**Description of the task**. In the records below, find the line with "Where can the white power" and the line with "Every answer here". Print both exactly, along with every line between them, and no other line.
....................
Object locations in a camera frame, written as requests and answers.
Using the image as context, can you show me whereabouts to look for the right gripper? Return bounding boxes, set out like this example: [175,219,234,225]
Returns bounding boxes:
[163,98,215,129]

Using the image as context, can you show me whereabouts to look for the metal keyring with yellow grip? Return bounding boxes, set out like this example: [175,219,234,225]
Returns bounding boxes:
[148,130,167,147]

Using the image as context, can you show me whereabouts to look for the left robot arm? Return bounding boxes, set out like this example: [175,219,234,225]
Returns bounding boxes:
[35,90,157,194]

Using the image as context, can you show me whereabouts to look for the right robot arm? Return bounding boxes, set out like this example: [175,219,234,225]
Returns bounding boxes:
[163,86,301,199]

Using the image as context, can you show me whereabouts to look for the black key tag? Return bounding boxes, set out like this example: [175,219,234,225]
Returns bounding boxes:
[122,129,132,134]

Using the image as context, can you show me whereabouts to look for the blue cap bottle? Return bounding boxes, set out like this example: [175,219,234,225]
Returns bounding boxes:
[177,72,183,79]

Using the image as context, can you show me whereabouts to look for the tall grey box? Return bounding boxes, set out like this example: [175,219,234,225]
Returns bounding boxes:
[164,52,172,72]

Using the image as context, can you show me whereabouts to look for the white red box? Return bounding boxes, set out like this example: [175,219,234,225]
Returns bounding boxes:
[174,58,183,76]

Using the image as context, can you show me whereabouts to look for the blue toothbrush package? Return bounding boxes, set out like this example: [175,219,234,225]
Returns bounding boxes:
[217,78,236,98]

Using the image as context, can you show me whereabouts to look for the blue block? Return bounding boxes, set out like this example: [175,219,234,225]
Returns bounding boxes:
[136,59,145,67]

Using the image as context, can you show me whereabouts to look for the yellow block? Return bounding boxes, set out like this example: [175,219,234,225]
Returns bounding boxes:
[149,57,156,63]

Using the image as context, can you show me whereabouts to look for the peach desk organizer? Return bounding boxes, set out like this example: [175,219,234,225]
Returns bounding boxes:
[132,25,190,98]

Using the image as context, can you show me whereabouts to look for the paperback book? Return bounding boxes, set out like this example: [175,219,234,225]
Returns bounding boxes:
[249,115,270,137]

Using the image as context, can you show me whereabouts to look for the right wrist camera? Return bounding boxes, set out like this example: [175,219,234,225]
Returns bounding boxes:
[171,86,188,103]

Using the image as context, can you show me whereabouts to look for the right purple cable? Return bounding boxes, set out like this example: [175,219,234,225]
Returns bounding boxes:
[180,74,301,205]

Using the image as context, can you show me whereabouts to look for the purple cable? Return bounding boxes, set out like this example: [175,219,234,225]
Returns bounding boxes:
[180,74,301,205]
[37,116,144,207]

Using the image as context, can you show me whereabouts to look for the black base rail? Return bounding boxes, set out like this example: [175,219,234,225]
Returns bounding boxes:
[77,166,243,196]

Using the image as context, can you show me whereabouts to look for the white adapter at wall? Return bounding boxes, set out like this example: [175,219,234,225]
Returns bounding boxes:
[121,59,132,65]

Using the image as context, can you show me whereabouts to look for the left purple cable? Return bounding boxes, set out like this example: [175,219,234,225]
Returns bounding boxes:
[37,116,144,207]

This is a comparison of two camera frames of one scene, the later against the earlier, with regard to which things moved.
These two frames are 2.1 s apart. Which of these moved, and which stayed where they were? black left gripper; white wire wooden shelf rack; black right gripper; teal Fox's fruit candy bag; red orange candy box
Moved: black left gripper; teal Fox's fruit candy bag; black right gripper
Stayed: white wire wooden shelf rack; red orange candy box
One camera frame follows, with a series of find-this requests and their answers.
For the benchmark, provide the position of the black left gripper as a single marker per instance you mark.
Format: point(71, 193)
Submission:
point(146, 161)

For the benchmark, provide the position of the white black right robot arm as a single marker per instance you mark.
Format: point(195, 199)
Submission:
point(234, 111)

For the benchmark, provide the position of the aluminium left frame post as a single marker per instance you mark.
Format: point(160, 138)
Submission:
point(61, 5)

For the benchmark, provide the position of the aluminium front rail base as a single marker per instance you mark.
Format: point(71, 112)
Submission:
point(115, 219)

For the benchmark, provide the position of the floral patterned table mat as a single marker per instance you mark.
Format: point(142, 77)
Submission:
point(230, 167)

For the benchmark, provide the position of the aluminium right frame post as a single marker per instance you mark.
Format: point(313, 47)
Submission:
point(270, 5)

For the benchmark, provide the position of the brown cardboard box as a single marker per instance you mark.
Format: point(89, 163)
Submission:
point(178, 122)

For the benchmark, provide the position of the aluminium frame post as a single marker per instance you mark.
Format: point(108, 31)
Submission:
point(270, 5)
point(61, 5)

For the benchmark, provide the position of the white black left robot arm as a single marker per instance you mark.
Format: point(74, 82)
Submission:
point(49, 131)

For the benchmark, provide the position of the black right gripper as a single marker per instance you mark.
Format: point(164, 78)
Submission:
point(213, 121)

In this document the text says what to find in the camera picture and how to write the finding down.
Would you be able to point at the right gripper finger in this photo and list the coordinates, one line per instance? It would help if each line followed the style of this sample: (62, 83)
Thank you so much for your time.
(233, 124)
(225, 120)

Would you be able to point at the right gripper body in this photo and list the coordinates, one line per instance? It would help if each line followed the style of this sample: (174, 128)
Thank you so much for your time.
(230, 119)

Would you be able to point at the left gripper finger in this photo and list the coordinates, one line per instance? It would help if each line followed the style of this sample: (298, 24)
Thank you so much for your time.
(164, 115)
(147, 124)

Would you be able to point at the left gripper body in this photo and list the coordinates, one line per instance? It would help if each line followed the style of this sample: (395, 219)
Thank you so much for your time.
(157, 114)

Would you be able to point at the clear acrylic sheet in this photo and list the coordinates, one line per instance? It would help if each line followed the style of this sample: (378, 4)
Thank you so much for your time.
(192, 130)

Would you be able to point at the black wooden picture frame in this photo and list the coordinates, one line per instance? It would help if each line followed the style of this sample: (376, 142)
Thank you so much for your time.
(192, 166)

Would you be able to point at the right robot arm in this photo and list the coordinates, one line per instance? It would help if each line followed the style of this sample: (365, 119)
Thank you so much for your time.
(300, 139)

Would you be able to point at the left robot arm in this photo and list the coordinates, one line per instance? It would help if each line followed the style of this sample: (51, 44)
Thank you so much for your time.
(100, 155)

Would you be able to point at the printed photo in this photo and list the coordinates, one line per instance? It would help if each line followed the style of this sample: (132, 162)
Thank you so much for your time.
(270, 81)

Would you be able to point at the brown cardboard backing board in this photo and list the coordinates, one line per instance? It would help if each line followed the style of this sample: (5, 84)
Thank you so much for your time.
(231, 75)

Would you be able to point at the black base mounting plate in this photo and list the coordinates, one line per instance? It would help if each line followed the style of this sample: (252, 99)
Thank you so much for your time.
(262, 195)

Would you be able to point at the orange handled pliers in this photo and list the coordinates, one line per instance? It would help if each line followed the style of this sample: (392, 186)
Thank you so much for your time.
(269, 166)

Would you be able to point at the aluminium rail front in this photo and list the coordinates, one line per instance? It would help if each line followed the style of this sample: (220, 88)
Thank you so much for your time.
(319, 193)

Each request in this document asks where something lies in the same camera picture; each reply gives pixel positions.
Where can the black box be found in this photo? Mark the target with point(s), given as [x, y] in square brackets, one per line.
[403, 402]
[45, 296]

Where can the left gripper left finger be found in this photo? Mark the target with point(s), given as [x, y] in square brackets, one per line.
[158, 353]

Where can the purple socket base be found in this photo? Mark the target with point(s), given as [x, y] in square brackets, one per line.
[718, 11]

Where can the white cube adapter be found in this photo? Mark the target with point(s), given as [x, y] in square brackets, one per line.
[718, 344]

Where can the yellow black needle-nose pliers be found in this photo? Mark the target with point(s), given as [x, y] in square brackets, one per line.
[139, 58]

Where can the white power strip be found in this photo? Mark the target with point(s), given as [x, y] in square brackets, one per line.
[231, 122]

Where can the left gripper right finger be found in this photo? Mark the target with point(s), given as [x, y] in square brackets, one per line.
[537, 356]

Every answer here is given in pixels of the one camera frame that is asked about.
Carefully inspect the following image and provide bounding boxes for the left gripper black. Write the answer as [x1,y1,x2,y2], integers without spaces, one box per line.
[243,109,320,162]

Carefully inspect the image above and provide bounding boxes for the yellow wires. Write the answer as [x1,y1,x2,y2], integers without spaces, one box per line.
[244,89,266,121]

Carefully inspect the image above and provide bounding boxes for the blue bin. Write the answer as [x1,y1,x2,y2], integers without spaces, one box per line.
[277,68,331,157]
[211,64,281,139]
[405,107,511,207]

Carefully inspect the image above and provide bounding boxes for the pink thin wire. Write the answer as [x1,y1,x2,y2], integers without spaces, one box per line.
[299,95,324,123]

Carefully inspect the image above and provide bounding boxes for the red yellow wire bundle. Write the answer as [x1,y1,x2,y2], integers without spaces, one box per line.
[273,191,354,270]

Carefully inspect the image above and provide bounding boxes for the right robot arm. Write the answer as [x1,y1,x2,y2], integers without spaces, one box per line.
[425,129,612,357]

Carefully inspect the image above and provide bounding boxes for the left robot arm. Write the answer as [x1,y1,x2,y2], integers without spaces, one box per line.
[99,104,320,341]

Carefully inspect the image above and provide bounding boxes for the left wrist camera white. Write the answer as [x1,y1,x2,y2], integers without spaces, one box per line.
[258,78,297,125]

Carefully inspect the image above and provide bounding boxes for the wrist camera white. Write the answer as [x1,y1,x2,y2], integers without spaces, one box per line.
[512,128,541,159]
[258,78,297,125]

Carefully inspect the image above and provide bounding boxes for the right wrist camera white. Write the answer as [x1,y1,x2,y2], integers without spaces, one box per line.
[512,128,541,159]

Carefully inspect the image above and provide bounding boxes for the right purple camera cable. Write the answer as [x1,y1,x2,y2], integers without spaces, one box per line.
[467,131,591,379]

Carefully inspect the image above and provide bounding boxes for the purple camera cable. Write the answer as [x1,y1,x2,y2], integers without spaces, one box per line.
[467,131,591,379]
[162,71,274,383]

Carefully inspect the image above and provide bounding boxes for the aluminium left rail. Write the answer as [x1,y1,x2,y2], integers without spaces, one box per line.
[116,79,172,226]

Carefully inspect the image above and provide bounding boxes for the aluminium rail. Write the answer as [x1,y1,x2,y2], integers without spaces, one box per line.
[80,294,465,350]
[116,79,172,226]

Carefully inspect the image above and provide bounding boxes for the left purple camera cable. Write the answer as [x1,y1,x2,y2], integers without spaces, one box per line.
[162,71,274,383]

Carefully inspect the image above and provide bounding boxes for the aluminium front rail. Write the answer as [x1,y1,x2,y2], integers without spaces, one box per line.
....................
**Answer to the problem**.
Where can the white power strip be found in this photo? Mark the target with point(s), given as [x, y] in square brackets, one per line.
[231, 122]

Where can the left gripper right finger be found in this photo? Mark the target with point(s), given as [x, y] in square brackets, one per line.
[537, 356]

Every answer here is given in pixels of the one camera frame that is asked about.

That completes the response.